- INFORMATION PROVIDED:

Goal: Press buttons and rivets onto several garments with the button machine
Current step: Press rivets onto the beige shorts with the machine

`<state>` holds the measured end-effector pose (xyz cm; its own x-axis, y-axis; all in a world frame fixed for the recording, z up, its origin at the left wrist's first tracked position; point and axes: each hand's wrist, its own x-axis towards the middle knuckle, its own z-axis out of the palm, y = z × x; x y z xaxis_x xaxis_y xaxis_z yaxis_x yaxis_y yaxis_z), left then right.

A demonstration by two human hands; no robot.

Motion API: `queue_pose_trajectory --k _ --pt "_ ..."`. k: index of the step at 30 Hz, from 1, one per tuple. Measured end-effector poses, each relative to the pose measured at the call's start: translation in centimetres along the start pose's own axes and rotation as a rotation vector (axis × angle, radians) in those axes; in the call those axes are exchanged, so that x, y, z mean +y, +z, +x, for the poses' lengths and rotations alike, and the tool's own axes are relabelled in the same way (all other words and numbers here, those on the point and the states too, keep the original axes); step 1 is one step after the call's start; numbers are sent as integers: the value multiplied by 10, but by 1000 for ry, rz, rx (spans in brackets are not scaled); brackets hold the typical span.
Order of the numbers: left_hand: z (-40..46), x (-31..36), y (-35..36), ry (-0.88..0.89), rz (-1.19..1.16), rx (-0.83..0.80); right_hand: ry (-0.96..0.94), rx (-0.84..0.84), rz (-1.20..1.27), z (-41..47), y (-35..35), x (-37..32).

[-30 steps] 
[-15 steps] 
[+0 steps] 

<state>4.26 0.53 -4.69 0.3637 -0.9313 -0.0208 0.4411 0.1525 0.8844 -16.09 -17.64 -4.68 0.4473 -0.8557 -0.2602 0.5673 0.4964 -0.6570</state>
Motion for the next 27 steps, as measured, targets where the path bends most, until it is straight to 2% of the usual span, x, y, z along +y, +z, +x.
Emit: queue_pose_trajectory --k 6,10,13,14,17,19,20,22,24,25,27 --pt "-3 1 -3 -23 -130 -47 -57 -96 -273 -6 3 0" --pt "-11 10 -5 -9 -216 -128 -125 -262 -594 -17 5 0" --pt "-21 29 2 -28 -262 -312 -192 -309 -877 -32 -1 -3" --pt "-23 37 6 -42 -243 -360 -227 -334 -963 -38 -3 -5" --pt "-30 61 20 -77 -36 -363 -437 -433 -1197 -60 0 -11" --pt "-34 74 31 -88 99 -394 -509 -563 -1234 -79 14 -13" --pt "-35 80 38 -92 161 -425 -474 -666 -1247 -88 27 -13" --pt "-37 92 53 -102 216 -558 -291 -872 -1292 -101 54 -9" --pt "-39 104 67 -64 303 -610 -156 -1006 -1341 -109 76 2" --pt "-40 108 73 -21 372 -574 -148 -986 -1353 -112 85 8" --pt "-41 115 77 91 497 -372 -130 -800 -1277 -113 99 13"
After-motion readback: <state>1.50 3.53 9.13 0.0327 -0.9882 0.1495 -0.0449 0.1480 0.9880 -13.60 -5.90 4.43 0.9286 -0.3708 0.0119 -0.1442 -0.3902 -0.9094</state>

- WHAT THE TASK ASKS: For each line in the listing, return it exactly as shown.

- SOLVED PROBLEM:
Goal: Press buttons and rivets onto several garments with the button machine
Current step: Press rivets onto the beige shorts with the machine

`<state>` holds the measured end-effector pose (xyz cm; its own x-axis, y-axis; all in a world frame fixed for the recording, z up, its origin at the left wrist's first tracked position; point and axes: each hand's wrist, its own x-axis towards the middle knuckle, its own z-axis out of the palm, y = z × x; x y z xaxis_x xaxis_y xaxis_z yaxis_x yaxis_y yaxis_z), left then right.

A demonstration by two human hands; no robot.

Motion API: `queue_pose_trajectory --k _ --pt "_ ..."`. k: index of the step at 30 Hz, from 1, one per tuple. Measured end-effector poses, each relative to the pose measured at the call's start: translation in centimetres along the start pose's own axes and rotation as a rotation vector (axis × angle, radians) in those axes; in the call those axes are exchanged, so that x, y, z mean +y, +z, +x, for the poses' lengths and rotations alike, and the tool's own axes are relabelled in the same way (all other words and numbers here, those on the point and the states too, keep the original axes); step 1 is one step after the call's start; numbers are sent as integers: the value multiplied by 10, but by 1000 for ry, rz, rx (spans in brackets are not scaled); brackets hold the typical span.
Order of the numbers: left_hand: z (-40..46), x (-31..36), y (-35..36), ry (-0.88..0.89), rz (-1.19..1.16), rx (-0.83..0.80); right_hand: ry (-0.96..0.94), rx (-0.84..0.84), rz (-1.20..1.27), z (-41..47), y (-35..35), x (-37..32).

[-30 steps] 
[-15 steps] 
[+0 steps] 

<state>4.26 0.53 -4.69 0.3637 -0.9313 -0.0208 0.4411 0.1525 0.8844 -16.09 -17.64 -4.68 0.4473 -0.8557 -0.2602 0.5673 0.4964 -0.6570</state>
Motion for the next 27 steps, as measured, targets where the path bends most, until it is straight to 2% of the usual span, x, y, z along +y, +z, +x.
Emit: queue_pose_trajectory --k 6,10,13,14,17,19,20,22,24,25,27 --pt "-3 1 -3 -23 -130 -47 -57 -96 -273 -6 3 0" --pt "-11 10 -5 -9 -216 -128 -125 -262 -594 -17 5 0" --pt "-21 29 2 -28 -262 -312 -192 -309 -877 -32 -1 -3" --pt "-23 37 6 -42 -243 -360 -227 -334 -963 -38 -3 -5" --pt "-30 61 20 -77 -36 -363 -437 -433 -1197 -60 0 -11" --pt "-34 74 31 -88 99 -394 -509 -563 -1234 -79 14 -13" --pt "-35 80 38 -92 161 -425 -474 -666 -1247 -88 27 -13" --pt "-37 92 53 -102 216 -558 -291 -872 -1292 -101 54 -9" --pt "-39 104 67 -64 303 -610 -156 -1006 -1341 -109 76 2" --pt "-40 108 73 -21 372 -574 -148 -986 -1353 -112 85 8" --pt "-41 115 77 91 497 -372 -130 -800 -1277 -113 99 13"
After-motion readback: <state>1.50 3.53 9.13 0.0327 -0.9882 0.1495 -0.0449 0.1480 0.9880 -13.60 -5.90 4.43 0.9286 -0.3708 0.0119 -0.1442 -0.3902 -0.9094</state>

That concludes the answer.